NK cell anti-tumor and anti-viral function can be enhanced in vitro and exploited for successful cell mediated therapy

Abstract

Background & Aim Natural Killer (NK) cells respond to infection and tumor by releasing cytokines or by up-regulating the molecule TRAIL that induces target cells to apoptosis. The aim of the study was to discover if response to infection or tumor cells can be improved by differentiating NK cells in vitro with selected cytokines. Methods, Results & Conclusion Healthy donors NK cells were differentiated with two mixes of cytokines into cytotoxic TRAIL+ or cytokine-releasing IFNγ+TNFα+ cells and phenotype assessed by Flow Cytometry. Cytotoxicity was determined by CRA. NK immune function was studied in transwell co-cultures with tumor target cells +/- Hepatitis C virus (HCV); miRNome signature was investigated by Next Generation Sequencing and cytokine profiling by Multiplex. NK cell differentiation with any of the cytokine cocktails tested induced stable expression of activating receptors NKp30, NKp44 and NKp46. By cell-cell contact, cytotoxic TRAIL+ NK cells killed with the highest efficiency both tumor and infected target cells, while cytokine-releasing IFNγ+TNFα+ NK were less functional. Surprisingly, transwell co-culture assays demonstrated that TRAIL+ NK cells consistently eradicated HCV infection by releasing soluble factors and drastically diminished the levels of the tumor biomarker ∝FetoProtein released by tumor target cells; in parallel we observed that IFNγ+TNFα+ NK were not so efficient. By comparative miRNome analysis we underpinned a number of novel miRNA that will be herein described. Notably, hierarchical clustering showed systematic variations in the miRNA expression among the different groups. Protein analysis produced pattern of soluble factors, including soluble TRAIL protein implicated in the anti-tumor and anti- viral innate response.

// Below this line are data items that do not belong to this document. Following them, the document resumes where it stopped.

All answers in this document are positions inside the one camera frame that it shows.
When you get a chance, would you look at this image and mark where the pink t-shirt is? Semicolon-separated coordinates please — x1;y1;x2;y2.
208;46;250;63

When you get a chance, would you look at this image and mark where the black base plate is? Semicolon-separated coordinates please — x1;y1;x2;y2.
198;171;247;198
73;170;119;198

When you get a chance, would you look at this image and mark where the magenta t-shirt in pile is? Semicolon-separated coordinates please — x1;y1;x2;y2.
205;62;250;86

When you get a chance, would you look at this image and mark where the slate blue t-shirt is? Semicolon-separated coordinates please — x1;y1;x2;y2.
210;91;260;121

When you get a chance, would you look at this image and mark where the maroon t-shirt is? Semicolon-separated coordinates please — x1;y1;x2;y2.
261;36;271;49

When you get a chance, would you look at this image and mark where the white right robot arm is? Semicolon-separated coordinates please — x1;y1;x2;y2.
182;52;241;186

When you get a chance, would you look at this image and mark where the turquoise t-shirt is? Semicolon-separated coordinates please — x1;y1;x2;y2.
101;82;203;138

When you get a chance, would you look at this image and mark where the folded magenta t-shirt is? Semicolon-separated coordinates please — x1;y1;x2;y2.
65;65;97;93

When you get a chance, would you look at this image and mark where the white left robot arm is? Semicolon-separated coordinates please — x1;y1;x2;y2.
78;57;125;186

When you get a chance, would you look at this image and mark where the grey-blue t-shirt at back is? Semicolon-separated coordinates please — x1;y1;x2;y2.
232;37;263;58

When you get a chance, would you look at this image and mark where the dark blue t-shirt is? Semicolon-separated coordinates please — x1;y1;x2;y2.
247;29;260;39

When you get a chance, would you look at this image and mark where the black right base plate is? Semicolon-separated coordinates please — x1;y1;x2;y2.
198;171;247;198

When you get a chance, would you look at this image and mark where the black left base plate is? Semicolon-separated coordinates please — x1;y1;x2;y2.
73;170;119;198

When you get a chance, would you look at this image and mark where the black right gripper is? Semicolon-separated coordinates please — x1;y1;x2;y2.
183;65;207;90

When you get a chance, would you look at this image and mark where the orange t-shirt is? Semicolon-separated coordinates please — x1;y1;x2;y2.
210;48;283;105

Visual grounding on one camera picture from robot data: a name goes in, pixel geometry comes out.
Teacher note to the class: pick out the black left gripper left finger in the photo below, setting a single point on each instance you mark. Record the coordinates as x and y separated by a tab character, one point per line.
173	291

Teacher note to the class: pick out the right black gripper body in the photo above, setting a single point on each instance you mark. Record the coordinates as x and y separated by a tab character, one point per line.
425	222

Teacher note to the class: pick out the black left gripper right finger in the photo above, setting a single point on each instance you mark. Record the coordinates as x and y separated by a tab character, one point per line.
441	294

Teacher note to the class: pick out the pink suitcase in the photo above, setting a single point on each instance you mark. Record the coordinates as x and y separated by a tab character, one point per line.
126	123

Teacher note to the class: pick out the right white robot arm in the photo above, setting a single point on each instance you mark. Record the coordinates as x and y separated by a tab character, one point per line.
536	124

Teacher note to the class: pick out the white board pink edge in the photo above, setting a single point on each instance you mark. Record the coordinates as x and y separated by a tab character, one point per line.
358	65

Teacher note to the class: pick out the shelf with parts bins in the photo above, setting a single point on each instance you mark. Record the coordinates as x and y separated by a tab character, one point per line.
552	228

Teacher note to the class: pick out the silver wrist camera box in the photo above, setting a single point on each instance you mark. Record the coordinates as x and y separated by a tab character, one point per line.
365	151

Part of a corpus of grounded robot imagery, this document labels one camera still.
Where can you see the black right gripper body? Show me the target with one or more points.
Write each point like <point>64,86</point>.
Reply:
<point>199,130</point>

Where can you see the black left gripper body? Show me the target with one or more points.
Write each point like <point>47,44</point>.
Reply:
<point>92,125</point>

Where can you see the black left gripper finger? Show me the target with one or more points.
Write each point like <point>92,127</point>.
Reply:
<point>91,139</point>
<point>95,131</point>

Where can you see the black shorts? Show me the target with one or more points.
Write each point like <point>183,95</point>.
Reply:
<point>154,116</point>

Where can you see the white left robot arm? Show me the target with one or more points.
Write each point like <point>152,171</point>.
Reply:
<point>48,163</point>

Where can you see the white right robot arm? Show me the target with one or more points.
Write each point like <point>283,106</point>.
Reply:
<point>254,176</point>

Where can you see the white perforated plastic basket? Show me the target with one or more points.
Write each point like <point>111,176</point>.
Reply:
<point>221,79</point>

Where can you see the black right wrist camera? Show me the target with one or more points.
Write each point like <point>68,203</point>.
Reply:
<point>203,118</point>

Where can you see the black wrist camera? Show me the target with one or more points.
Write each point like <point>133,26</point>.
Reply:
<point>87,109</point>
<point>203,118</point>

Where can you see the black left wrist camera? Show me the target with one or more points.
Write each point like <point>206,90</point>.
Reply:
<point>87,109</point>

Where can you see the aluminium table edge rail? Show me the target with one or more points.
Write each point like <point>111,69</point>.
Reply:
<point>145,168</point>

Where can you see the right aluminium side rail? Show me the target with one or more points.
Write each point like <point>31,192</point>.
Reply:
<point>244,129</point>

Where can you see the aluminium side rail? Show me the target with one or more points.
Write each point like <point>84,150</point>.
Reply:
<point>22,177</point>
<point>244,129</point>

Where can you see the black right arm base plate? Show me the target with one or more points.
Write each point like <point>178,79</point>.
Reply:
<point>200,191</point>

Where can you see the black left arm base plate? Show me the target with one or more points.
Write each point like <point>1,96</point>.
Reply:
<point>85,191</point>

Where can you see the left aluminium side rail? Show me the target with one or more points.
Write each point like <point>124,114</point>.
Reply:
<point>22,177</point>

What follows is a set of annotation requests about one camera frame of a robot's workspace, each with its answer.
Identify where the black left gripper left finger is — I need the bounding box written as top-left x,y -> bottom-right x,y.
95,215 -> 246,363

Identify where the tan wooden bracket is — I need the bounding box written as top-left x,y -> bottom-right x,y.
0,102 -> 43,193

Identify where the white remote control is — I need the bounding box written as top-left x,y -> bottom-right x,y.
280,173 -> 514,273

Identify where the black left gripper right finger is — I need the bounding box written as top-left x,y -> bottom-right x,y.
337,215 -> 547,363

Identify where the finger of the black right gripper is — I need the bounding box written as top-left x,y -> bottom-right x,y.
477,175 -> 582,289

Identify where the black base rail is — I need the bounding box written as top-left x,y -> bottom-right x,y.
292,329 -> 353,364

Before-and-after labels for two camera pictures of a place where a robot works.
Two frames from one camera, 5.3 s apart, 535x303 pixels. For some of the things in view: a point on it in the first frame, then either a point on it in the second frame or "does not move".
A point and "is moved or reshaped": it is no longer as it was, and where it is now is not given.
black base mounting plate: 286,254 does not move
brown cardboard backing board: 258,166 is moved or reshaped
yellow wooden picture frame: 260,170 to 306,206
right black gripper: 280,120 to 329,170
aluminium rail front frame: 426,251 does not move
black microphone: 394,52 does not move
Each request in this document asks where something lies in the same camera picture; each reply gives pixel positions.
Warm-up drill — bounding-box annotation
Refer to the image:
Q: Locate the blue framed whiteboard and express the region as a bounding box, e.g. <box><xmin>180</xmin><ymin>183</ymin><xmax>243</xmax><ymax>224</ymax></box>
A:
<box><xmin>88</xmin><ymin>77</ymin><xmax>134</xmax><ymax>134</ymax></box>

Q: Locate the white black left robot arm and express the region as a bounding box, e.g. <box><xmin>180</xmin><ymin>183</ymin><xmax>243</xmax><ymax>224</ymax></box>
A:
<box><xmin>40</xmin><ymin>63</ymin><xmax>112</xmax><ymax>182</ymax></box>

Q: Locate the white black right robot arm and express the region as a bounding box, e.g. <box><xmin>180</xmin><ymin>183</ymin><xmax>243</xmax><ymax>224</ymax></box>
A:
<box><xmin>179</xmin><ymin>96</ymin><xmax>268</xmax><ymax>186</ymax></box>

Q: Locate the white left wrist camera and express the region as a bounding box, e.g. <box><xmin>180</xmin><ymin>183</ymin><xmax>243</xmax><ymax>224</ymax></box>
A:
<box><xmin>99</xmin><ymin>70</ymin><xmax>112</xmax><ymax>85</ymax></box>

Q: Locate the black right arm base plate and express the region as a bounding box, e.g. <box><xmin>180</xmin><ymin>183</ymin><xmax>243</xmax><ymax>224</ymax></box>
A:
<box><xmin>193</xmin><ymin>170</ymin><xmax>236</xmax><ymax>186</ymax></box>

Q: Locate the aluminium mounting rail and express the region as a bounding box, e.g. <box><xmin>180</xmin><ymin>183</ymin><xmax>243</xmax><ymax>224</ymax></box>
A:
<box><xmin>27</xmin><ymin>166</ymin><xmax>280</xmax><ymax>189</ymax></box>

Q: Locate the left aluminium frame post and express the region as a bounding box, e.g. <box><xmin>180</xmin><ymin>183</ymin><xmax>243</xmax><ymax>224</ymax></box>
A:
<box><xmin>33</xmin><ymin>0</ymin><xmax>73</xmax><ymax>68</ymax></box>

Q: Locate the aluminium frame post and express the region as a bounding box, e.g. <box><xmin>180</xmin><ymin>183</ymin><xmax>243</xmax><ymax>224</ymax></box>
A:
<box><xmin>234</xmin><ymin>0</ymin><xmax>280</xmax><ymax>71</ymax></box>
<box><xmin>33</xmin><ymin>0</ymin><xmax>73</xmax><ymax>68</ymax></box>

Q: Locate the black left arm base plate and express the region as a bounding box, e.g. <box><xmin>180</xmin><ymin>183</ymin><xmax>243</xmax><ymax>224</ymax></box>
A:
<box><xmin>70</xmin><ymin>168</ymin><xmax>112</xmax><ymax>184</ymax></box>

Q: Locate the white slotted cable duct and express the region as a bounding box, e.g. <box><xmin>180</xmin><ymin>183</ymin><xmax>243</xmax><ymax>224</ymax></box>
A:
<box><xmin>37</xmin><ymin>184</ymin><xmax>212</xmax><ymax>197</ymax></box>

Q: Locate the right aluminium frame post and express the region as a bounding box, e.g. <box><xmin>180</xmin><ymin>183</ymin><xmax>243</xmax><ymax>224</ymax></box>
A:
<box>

The pathways identified in activated TRAIL+ NK cells that specifically characterize their enhanced anti-viral and anti-tumor function compared to IFNγ+TNFα+ NK studied might represent a tool to license fully functional NK cells with translational potential for clinical applications. Directed pre-activation of NK cells prior infusion into patients might highly increase NK cells potential and thus contribute to successful immunotherapy.